**Directions**
Write out the full listing below exactly as given.

**The data**

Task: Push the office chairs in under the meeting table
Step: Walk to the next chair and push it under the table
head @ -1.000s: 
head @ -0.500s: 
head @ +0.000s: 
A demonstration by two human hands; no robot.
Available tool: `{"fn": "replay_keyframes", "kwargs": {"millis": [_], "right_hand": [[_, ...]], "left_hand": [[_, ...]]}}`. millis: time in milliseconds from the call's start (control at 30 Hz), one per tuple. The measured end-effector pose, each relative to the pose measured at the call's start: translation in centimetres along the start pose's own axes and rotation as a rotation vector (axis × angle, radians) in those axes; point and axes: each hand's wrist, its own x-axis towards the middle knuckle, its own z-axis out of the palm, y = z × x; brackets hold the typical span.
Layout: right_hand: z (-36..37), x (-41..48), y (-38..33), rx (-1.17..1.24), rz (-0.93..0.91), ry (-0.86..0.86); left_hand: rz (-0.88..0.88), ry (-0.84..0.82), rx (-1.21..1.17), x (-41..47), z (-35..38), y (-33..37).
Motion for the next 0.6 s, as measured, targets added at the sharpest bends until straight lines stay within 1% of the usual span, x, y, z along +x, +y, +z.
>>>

**Response**
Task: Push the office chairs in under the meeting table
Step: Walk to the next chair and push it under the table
head @ -1.000s: 
head @ -0.500s: 
head @ +0.000s: 
A demonstration by two human hands; no robot.
Available tool: `{"fn": "replay_keyframes", "kwargs": {"millis": [_], "right_hand": [[_, ...]], "left_hand": [[_, ...]]}}`. millis: time in milliseconds from the call's start (control at 30 Hz), one per tuple. The measured end-effector pose, each relative to the pose measured at the call's start: translation in centimetres along the start pose's own axes and rotation as a rotation vector (axis × angle, radians) in those axes; point and axes: each hand's wrist, its own x-axis towards the middle knuckle, its own z-axis out of the palm, y = z × x; brackets hold the typical span.
Layout: right_hand: z (-36..37), x (-41..48), y (-38..33), rx (-1.17..1.24), rz (-0.93..0.91), ry (-0.86..0.86); left_hand: rz (-0.88..0.88), ry (-0.84..0.82), rx (-1.21..1.17), x (-41..47), z (-35..38), y (-33..37).
Motion for the next 0.6 s, as measured, targets added at the sharpest bends until straight lines stay within 1% of the usual span, x, y, z along +x, +y, +z.
>>>

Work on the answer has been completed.